Kelley put the bronze up for auction to help his 18 nieces and nephews out financially, having suffered a stroke a few months earlier.
He died June 28, 2000, at age 85, of a self-inflicted gunshot wound.
As the trophy's third recipient, Frank in 1937 became the second Yale man in as many years to take home the coveted statuette. (The runner-up that year was Colorado running back Byron "Whizzer" White, who went on to be a U.S. Supreme Court justice.)
The 5-foot-10 Frank was a two-time All-American halfback for the Bulldogs.
Upon graduating with a degree in economics, Frank began a career in advertising and went on to serve five years in the Army Air Corps during World War II. (He was an aide to Jimmy Doolittle, the legendary pilot and general.)
Following the war, Frank founded his own advertising firm, Clinton E. Frank Inc. He died July 7, 1992, at age 76.
Kazmaier, a 5-foot-11 halfback from Princeton, won the Heisman Trophy in 1951 -- when he led the nation in total offense, became the first player to finish more than 1,000 points ahead of the field in Heisman voting, was selected Male Athlete of the Year by The Associated Press and appeared on the cover of Time Magazine.
After college, Kazmaier was drafted by the Chicago Bears. But he never played professional football, instead electing to attend Harvard Business School. Following a three-year stint in the Navy, Kazmaier enjoyed a successful business career.

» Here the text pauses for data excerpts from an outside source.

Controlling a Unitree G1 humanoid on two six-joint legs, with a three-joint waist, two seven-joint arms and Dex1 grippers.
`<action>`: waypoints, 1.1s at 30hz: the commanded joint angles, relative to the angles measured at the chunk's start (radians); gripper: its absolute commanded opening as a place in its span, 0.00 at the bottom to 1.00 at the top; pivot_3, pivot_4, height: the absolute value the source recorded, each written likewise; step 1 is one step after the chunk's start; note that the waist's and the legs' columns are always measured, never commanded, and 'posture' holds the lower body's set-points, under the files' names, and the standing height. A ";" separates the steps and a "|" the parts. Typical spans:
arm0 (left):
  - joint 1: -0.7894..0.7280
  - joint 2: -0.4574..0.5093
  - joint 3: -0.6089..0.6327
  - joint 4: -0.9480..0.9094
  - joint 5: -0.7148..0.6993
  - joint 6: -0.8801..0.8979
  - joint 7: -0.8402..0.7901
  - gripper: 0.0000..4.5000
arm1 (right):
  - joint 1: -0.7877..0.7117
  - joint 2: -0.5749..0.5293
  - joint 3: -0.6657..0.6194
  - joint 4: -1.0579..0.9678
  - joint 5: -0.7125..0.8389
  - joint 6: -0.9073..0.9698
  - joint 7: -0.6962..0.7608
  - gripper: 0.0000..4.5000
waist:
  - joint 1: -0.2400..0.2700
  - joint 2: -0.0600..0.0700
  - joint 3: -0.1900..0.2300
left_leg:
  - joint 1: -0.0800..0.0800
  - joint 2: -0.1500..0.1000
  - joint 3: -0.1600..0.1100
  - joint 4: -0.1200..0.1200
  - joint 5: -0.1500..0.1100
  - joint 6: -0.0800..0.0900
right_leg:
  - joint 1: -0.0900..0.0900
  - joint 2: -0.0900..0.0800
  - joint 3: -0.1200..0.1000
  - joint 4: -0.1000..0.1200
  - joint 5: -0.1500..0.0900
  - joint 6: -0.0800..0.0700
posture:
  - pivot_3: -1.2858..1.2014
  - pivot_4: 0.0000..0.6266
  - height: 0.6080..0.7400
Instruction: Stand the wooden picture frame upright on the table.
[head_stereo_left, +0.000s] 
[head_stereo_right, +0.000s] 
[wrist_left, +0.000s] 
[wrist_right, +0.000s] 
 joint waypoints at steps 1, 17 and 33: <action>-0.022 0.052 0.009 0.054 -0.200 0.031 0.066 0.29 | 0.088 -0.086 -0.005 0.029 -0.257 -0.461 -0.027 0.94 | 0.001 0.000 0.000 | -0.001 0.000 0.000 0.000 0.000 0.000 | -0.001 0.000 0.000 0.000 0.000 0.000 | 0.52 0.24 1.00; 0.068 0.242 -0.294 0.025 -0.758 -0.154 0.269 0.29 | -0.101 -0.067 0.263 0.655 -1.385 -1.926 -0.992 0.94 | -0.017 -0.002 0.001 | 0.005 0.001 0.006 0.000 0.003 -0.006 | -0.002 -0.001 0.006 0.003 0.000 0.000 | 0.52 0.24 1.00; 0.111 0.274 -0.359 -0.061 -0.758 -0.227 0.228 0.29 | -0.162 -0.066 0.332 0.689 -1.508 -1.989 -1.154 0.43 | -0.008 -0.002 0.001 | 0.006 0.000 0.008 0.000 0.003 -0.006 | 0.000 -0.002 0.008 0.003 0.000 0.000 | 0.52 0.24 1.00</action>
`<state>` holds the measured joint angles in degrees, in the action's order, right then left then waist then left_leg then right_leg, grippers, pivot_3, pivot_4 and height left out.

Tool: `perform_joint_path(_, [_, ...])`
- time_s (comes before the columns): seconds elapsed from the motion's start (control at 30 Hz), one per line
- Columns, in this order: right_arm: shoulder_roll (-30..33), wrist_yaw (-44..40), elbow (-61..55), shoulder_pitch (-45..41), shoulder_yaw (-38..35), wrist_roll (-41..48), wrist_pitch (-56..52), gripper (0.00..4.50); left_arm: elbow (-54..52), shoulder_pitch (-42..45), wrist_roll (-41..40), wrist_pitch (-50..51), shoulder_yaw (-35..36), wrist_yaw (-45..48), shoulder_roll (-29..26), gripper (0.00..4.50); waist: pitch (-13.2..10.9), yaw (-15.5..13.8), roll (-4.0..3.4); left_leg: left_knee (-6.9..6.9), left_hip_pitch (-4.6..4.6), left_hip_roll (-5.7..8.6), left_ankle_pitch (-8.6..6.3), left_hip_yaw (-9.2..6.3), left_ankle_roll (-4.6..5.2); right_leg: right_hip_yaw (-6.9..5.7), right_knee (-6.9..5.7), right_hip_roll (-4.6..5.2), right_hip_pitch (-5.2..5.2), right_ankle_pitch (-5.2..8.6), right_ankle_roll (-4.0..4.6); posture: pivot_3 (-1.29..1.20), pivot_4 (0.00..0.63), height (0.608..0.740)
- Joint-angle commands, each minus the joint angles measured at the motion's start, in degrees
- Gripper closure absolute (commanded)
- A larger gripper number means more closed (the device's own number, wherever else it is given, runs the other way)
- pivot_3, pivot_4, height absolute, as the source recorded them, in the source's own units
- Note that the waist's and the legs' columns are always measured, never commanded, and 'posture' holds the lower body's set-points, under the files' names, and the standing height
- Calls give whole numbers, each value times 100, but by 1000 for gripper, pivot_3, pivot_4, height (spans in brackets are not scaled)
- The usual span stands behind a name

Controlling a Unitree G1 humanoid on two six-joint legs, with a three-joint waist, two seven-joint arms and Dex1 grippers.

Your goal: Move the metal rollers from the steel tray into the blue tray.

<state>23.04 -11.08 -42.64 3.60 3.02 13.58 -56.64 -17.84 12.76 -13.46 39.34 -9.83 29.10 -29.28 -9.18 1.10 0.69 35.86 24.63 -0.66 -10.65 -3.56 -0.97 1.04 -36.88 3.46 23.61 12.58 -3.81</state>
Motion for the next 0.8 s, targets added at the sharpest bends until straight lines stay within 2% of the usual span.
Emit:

He has since remained involved in many other sports-related activities, including serving on the Knight Commission on Intercollegiate Athletics and as chairman of the President's Council on Physical Fitness, as so appointed by President Ronald Reagan.
Kazmaier's daughter Patty Kazmaier-Sandt was an All-Ivy League ice hockey player at Princeton before dying in 1990 at age 28 from a rare blood disease. Each year the country's top NCAA women's ice hockey player is presented the Patty Kazmaier Award.
Now 80, Kazmaier resides in Key Largo, Fla.